ACTION ITEM: Your job with the data below: print everything from the line that holds "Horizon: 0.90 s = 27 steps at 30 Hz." down to the line that holds "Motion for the", ends included, exactly, and nothing else.

═══

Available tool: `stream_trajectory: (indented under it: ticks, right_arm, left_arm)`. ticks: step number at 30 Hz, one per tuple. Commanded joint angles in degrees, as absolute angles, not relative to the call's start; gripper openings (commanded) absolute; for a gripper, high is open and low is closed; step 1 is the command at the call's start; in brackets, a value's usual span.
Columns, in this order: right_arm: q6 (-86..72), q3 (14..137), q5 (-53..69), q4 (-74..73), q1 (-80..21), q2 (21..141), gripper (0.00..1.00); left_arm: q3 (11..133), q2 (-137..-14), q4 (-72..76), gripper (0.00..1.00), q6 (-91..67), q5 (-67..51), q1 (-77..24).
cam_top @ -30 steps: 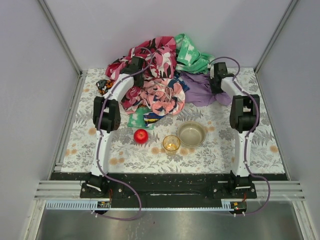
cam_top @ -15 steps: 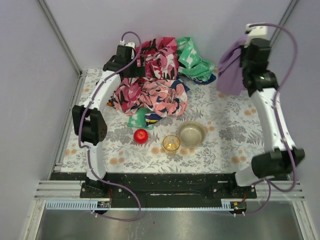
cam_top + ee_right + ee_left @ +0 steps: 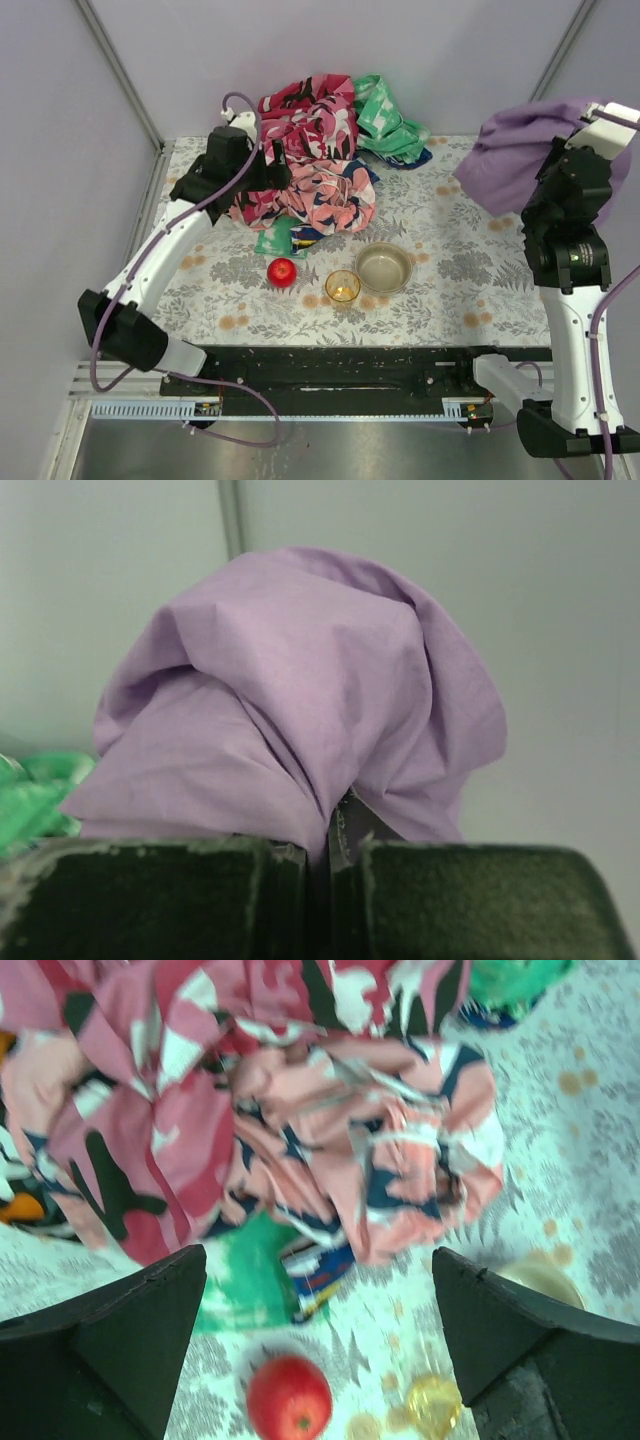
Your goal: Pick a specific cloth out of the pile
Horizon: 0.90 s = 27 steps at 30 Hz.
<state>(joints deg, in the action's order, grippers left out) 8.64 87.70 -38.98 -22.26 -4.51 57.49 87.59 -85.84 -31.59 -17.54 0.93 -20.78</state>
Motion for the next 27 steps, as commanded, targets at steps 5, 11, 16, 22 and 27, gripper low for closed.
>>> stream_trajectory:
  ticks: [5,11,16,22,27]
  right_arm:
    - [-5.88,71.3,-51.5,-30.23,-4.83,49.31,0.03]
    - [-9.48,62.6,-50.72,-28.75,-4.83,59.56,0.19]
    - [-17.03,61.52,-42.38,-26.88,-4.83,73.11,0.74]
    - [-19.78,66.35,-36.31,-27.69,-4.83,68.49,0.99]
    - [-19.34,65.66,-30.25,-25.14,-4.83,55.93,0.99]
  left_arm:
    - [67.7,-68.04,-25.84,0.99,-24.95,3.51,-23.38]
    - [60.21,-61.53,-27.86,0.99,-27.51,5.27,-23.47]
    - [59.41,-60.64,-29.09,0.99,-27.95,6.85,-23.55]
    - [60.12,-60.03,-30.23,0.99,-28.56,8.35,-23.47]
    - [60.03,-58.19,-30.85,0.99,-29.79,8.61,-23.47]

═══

SOLUTION:
Horizon: 0.90 s = 27 steps at 30 Hz.
<state>(joints deg, in the action's order, grippers left out) 8.64 87.70 -38.98 -22.26 -4.51 57.49 87.59 -85.84 -31.59 -17.54 0.93 -20.78</state>
Motion for the next 27 steps, as commanded, targets at steps 5, 11, 16, 22 and 27, gripper low for closed.

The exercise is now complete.